**Exercise details:** Return only the lines of the listing below that run from the line with "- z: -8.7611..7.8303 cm" through the line with "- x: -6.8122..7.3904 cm", both ends included, exactly as written.

**Given records:**
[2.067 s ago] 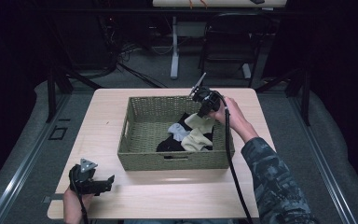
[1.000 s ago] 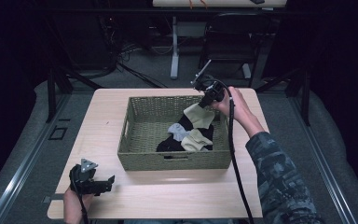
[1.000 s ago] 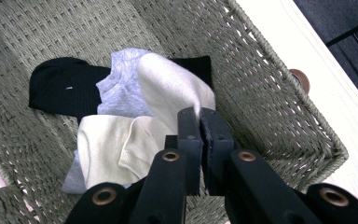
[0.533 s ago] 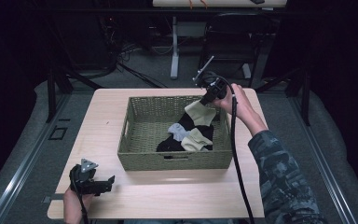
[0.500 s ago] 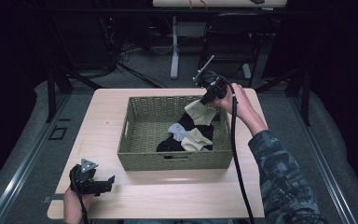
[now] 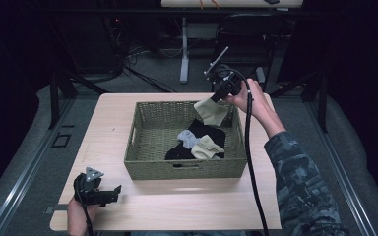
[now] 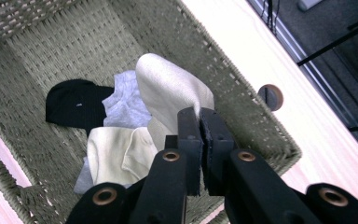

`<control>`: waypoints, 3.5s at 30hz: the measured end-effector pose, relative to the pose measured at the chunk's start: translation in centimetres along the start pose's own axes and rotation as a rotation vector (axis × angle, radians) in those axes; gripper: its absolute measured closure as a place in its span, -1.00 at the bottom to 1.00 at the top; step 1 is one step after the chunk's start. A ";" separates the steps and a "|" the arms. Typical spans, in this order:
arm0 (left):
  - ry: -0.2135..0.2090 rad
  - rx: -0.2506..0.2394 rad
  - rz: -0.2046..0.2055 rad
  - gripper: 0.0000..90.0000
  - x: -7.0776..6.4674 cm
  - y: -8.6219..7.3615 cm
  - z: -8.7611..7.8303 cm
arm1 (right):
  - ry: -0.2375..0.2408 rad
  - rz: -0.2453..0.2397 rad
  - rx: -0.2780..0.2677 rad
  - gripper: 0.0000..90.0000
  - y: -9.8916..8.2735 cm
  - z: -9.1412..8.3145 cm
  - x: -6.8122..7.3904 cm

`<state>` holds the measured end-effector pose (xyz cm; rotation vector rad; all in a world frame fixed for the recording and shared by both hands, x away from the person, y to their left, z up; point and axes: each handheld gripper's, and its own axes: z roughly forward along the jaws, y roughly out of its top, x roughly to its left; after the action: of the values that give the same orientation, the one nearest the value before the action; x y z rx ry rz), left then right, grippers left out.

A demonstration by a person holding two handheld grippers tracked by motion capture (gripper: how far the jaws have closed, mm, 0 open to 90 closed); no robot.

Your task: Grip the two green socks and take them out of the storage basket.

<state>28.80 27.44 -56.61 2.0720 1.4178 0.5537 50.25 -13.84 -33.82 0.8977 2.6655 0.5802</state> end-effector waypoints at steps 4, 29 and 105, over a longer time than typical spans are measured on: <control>-0.001 0.001 0.000 -1.00 0.0 0.0 0.0 | -0.011 0.002 -0.016 0.96 0.3 -1.2 -0.2; 0.000 0.006 0.000 -1.00 -0.1 0.0 0.0 | -0.124 0.083 -0.074 0.96 -3.8 -7.7 -3.3; 0.005 0.006 0.007 -1.00 -0.2 0.1 0.1 | -0.032 0.332 0.040 -0.38 -15.2 0.5 -5.2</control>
<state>28.88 27.22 -56.63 2.0827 1.4175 0.5582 46.61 -28.01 -40.54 1.3625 2.5238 0.5773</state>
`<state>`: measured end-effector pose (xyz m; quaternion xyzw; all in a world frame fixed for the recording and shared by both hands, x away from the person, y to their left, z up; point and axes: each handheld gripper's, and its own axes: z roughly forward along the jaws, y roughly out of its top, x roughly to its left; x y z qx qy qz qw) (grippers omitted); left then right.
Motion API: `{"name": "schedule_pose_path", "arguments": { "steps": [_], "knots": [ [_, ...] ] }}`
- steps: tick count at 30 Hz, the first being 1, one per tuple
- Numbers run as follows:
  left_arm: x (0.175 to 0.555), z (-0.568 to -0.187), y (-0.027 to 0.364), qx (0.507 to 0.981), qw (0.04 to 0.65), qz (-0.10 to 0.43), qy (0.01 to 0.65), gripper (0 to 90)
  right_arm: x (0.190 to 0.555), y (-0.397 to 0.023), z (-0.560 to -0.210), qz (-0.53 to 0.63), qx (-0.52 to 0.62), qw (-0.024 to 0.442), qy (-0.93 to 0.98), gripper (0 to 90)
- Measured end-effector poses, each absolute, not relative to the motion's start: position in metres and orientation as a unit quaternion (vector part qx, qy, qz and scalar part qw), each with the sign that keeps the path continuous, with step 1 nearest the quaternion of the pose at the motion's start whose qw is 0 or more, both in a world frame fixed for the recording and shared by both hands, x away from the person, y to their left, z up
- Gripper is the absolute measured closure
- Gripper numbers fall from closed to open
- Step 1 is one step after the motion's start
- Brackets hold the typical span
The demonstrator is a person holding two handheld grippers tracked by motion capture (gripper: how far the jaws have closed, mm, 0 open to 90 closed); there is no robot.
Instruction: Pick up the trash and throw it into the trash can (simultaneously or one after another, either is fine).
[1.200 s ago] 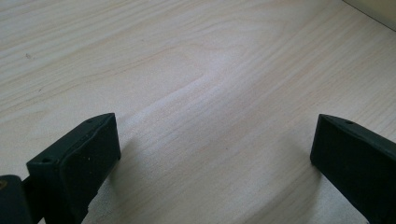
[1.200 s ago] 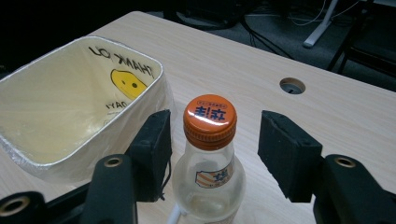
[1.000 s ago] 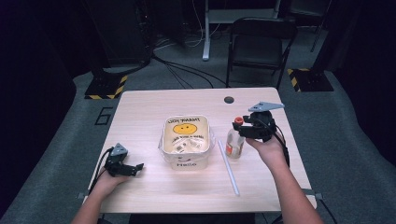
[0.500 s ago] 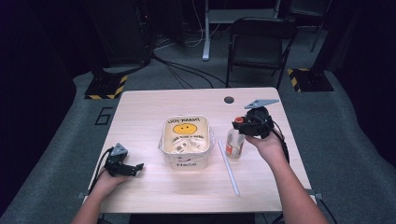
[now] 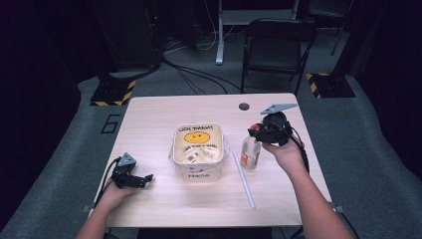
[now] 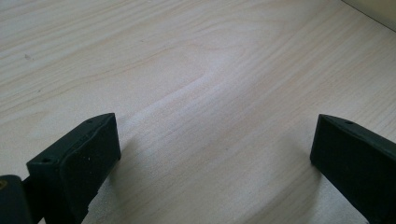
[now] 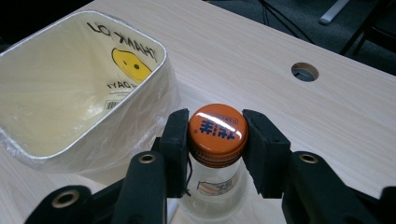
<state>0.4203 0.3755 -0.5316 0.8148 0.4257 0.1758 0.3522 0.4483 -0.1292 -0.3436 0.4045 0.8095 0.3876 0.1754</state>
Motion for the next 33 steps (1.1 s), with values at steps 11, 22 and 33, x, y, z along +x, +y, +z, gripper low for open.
{"name": "schedule_pose_path", "arguments": {
  "steps": [11,22,33],
  "knots": [
    [0.420,-0.532,0.376,0.815,0.352,0.176,0.425,1.4,0.445,-0.134,-0.339,0.398,0.391,0.180,0.810,62.1],
    [0.420,-0.532,0.376,0.816,0.352,0.176,0.425,1.5,0.437,-0.133,-0.319,0.410,0.379,0.185,0.809,62.2],
    [0.420,-0.532,0.376,0.815,0.352,0.176,0.425,1.5,0.430,-0.130,-0.300,0.415,0.367,0.195,0.810,62.1]
  ]
}}
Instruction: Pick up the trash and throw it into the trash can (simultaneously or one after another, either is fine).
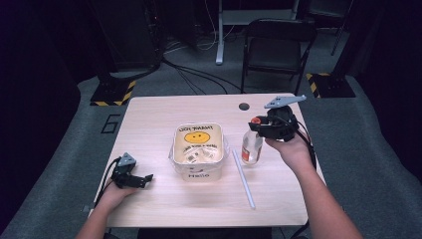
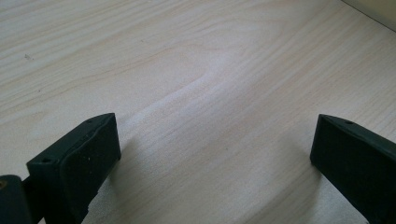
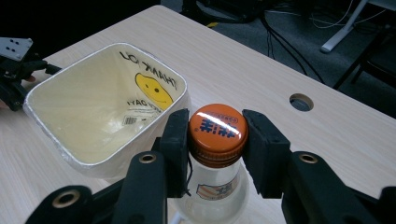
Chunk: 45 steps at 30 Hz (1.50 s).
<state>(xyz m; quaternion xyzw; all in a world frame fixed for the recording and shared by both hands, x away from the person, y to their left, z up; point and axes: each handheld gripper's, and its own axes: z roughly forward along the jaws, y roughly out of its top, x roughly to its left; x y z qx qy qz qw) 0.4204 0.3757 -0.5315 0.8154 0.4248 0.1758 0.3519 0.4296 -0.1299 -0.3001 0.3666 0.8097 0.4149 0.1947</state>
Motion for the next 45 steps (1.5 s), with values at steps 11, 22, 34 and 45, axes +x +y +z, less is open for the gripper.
{"name": "schedule_pose_path", "arguments": {
  "steps": [11,22,34,45],
  "knots": [
    [0.421,-0.531,0.376,0.817,0.351,0.177,0.423,1.5,0.427,-0.126,-0.282,0.420,0.358,0.202,0.809,62.2],
    [0.421,-0.532,0.376,0.816,0.353,0.176,0.422,1.5,0.426,-0.120,-0.267,0.424,0.351,0.209,0.808,62.2],
    [0.421,-0.531,0.376,0.818,0.351,0.175,0.421,1.5,0.428,-0.107,-0.247,0.424,0.334,0.214,0.814,62.2],
    [0.421,-0.532,0.376,0.816,0.354,0.176,0.422,1.5,0.430,-0.099,-0.229,0.435,0.328,0.215,0.810,62.2]
  ]
}}
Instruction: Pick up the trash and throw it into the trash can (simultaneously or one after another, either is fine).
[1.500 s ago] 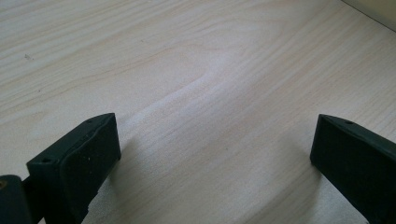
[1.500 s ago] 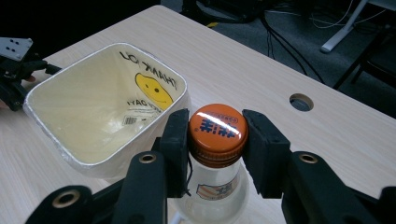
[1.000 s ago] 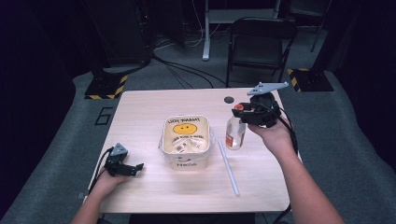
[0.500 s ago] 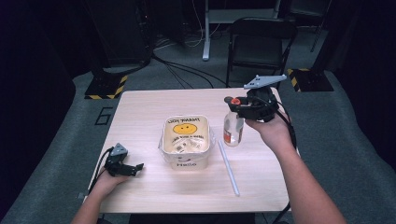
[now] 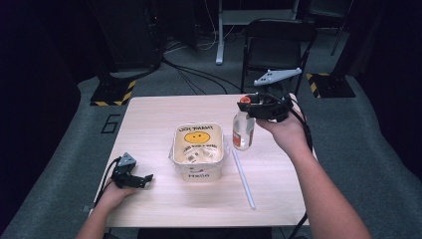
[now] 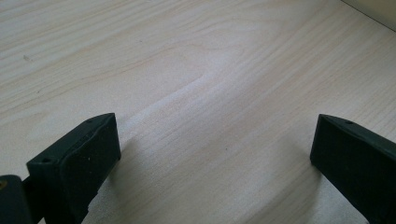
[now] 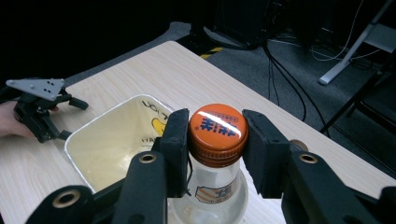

**Solution to this problem:**
  - z: -8.7611..7.8303 cm
arm1 (right):
  - ry: -0.2375..0.2408 rad
  - rz: -0.2453..0.2397 rad
  - rx: -0.2780..0.2677 rad
  - gripper: 0.0000..90.0000
  - y: -9.8916..8.2735 cm
  - z: -9.1412..8.3145 cm
  - x: -6.8122..7.3904 cm

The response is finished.